● ASSIGNMENT
Below is a listing to transcribe in full and exactly; keep the pictures out.

^^^^^^^^^^^^^^^^

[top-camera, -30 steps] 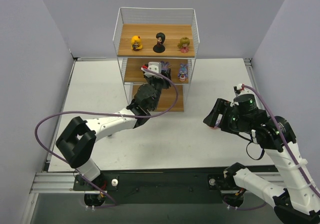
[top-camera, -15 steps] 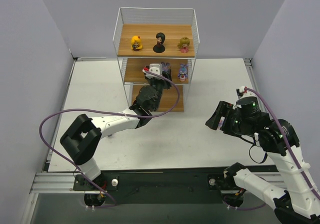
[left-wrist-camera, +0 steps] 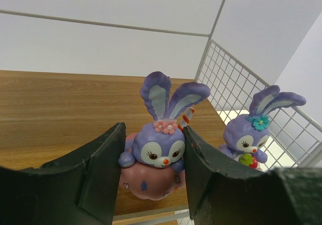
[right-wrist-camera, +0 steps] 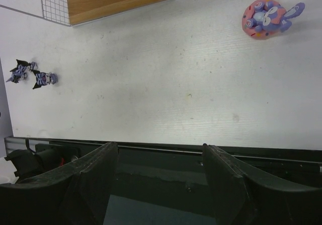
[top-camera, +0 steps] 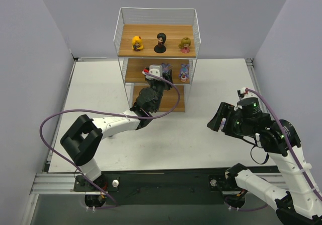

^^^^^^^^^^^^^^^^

● FINISHED TASK
[top-camera, -30 steps] 
[top-camera, -15 steps] 
[left-wrist-camera, +0 steps] 
[right-wrist-camera, +0 steps] 
[top-camera, +0 steps] 

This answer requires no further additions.